Instructions for the task → Set down the full listing exactly, character for character.

----------

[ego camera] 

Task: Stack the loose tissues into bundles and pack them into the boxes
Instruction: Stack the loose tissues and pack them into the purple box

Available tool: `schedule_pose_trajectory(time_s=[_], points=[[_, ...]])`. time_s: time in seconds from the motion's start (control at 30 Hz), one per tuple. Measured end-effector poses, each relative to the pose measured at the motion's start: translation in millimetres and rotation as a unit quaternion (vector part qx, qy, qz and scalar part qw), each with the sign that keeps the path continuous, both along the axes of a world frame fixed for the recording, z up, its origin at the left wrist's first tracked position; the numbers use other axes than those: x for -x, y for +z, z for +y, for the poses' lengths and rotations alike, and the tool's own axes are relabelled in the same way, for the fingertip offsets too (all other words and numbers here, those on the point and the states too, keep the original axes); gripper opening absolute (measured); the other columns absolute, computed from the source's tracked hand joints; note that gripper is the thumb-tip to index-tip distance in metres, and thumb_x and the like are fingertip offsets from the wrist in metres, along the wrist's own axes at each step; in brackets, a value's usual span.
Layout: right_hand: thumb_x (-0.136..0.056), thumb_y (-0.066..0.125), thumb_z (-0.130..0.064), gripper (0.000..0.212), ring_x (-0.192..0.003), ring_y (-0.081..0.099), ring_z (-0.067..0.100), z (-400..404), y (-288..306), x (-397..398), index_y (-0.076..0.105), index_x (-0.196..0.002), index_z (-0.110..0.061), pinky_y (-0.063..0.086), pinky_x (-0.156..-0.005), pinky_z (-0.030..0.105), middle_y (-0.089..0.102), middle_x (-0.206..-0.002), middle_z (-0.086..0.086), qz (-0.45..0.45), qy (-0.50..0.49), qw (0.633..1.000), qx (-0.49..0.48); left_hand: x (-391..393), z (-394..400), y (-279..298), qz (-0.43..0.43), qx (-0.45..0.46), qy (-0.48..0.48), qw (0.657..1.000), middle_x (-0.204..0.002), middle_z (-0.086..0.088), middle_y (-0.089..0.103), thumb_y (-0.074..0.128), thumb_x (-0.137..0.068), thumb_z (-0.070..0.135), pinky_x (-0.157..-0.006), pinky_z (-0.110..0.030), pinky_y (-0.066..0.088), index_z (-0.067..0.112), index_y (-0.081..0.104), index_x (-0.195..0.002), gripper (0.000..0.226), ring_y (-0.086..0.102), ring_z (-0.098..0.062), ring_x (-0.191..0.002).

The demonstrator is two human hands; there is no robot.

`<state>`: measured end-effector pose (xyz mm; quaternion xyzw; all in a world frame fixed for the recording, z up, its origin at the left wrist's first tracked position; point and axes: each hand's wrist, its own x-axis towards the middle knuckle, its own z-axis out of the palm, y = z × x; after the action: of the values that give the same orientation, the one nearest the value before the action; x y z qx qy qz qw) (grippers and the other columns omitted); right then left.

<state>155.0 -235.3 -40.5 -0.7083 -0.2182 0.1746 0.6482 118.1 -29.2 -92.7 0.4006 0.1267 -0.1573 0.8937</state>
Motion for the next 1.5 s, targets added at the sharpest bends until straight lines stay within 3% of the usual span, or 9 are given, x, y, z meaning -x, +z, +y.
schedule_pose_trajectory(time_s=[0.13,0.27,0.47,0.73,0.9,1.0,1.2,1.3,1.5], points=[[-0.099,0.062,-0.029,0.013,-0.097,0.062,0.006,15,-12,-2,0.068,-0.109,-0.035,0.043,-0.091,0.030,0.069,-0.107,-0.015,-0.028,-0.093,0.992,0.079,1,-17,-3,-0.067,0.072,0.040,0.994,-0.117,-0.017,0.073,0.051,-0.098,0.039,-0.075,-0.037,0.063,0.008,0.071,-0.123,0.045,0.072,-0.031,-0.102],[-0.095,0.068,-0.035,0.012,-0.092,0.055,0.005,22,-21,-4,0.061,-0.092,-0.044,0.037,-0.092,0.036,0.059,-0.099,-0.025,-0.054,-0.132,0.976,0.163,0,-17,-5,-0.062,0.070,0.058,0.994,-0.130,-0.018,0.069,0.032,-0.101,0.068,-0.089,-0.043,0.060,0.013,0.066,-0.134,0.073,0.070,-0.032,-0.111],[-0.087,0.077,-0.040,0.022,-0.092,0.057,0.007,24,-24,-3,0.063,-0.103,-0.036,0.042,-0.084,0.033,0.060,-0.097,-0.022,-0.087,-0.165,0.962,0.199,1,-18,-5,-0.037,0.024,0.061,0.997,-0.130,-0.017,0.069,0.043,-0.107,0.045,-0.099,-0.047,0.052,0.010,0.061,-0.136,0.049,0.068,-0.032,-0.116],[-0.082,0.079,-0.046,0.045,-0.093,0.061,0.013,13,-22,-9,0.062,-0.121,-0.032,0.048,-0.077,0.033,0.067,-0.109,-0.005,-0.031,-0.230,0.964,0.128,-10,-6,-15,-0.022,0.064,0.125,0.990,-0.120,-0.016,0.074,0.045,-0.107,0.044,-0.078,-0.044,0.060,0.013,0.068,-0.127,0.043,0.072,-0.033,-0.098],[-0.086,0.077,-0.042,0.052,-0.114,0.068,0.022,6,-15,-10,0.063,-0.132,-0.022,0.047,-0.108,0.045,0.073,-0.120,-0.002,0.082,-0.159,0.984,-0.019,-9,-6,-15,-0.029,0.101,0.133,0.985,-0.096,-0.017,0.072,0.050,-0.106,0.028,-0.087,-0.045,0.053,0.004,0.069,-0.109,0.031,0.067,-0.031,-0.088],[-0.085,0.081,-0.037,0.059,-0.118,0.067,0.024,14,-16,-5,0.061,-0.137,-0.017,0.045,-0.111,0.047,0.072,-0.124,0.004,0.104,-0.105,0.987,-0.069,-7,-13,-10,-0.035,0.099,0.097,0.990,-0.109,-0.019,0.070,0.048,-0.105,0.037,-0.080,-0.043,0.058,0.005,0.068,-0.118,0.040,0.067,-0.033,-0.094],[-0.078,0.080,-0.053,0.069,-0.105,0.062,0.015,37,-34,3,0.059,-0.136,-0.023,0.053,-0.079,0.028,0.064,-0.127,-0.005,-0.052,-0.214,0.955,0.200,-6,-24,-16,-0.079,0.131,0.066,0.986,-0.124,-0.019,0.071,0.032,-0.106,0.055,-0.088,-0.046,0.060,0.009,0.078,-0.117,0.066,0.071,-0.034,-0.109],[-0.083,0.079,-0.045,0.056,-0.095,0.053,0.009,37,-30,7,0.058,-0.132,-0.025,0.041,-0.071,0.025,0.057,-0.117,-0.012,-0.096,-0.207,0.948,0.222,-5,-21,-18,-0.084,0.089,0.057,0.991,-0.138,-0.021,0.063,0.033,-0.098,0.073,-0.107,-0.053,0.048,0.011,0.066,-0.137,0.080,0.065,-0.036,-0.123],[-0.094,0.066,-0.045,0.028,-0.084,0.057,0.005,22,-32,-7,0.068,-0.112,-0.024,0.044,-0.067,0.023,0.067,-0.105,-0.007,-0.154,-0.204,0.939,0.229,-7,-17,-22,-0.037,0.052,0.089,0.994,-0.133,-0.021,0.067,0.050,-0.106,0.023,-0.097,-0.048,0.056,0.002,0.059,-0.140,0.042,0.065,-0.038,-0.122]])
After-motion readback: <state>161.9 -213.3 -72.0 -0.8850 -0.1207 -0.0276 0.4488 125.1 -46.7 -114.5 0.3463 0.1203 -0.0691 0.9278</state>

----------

The answer →
[ego camera] 

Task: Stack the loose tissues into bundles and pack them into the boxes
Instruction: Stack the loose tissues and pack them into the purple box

Available tool: `schedule_pose_trajectory(time_s=[_], points=[[_, ...]])`. time_s: time in seconds from the motion's start (control at 30 Hz), one per tuple. Measured end-effector poses, each relative to the pose measured at the motion's start: translation in millimetres and rotation as a unit quaternion (vector part qx, qy, qz and scalar part qw), each with the sign that keeps the path continuous, both along the axes of a world frame fixed for the recording, z up, its origin at the left wrist's first tracked position; the numbers use other axes than those: x for -x, y for +z, z for +y, for the poses' lengths and rotations alike, and the tool's own axes are relabelled in the same way, for the fingertip offsets too (all other words and numbers here, those on the point and the states too, keep the original axes); gripper opening absolute (measured); the other columns absolute, computed from the source's tracked hand joints; note that gripper is the thumb-tip to index-tip distance in metres, and thumb_x and the like are fingertip offsets from the wrist in metres, along the wrist's own axes at each step; in brackets, a value's usual span.
Layout: right_hand: thumb_x (-0.136..0.056), thumb_y (-0.066..0.125), thumb_z (-0.130..0.064), gripper (0.000..0.212), ring_x (-0.192..0.003), ring_y (-0.081..0.099), ring_z (-0.067..0.100), z (-400..404), y (-288..306), x (-397..398), index_y (-0.076..0.105), index_x (-0.196..0.002), index_z (-0.110..0.061), pinky_y (-0.063..0.086), pinky_x (-0.156..-0.005), pinky_z (-0.030..0.105), middle_y (-0.089..0.102), middle_x (-0.206..-0.002), middle_z (-0.086..0.086), qz (-0.45..0.45), qy (-0.50..0.49), qw (0.633..1.000), qx (-0.49..0.48); left_hand: x (-391..393), z (-394..400), y (-279..298), qz (-0.43..0.43), qx (-0.45..0.46), qy (-0.48..0.48), qw (0.657..1.000), middle_x (-0.204..0.002), middle_z (-0.086..0.088), middle_y (-0.089..0.103), thumb_y (-0.074..0.128), thumb_x (-0.137..0.068), thumb_z (-0.070..0.135), pinky_x (-0.157..-0.006), pinky_z (-0.110..0.030), pinky_y (-0.066..0.088), index_z (-0.067..0.112), index_y (-0.081..0.104), index_x (-0.195..0.002), gripper (0.000..0.226), ring_y (-0.086..0.102), ring_z (-0.098..0.062), ring_x (-0.191..0.002).

The demonstrator is two human hands; there is no robot.

`<state>`: measured end-effector pose (xyz mm; quaternion xyzw; all in a world frame fixed for the recording, z up, its origin at the left wrist's first tracked position; point and axes: each hand's wrist, its own x-axis towards the middle knuckle, its own z-axis out of the palm, y = z × x; after the action: of the values that give the same orientation, the one nearest the value before the action; x y z qx qy qz qw) (grippers and the other columns omitted); right then left.

<state>155.0 -235.3 -40.5 -0.7083 -0.2182 0.1746 0.6482 118.1 -29.2 -92.7 0.4006 0.1267 -0.1573 0.8937</state>
Motion for the next 1.5 s, targets added at the sharpest bends until straight lines stay within 3% of the usual span, or 9 are given, x, y, z meaning -x, +z, +y.
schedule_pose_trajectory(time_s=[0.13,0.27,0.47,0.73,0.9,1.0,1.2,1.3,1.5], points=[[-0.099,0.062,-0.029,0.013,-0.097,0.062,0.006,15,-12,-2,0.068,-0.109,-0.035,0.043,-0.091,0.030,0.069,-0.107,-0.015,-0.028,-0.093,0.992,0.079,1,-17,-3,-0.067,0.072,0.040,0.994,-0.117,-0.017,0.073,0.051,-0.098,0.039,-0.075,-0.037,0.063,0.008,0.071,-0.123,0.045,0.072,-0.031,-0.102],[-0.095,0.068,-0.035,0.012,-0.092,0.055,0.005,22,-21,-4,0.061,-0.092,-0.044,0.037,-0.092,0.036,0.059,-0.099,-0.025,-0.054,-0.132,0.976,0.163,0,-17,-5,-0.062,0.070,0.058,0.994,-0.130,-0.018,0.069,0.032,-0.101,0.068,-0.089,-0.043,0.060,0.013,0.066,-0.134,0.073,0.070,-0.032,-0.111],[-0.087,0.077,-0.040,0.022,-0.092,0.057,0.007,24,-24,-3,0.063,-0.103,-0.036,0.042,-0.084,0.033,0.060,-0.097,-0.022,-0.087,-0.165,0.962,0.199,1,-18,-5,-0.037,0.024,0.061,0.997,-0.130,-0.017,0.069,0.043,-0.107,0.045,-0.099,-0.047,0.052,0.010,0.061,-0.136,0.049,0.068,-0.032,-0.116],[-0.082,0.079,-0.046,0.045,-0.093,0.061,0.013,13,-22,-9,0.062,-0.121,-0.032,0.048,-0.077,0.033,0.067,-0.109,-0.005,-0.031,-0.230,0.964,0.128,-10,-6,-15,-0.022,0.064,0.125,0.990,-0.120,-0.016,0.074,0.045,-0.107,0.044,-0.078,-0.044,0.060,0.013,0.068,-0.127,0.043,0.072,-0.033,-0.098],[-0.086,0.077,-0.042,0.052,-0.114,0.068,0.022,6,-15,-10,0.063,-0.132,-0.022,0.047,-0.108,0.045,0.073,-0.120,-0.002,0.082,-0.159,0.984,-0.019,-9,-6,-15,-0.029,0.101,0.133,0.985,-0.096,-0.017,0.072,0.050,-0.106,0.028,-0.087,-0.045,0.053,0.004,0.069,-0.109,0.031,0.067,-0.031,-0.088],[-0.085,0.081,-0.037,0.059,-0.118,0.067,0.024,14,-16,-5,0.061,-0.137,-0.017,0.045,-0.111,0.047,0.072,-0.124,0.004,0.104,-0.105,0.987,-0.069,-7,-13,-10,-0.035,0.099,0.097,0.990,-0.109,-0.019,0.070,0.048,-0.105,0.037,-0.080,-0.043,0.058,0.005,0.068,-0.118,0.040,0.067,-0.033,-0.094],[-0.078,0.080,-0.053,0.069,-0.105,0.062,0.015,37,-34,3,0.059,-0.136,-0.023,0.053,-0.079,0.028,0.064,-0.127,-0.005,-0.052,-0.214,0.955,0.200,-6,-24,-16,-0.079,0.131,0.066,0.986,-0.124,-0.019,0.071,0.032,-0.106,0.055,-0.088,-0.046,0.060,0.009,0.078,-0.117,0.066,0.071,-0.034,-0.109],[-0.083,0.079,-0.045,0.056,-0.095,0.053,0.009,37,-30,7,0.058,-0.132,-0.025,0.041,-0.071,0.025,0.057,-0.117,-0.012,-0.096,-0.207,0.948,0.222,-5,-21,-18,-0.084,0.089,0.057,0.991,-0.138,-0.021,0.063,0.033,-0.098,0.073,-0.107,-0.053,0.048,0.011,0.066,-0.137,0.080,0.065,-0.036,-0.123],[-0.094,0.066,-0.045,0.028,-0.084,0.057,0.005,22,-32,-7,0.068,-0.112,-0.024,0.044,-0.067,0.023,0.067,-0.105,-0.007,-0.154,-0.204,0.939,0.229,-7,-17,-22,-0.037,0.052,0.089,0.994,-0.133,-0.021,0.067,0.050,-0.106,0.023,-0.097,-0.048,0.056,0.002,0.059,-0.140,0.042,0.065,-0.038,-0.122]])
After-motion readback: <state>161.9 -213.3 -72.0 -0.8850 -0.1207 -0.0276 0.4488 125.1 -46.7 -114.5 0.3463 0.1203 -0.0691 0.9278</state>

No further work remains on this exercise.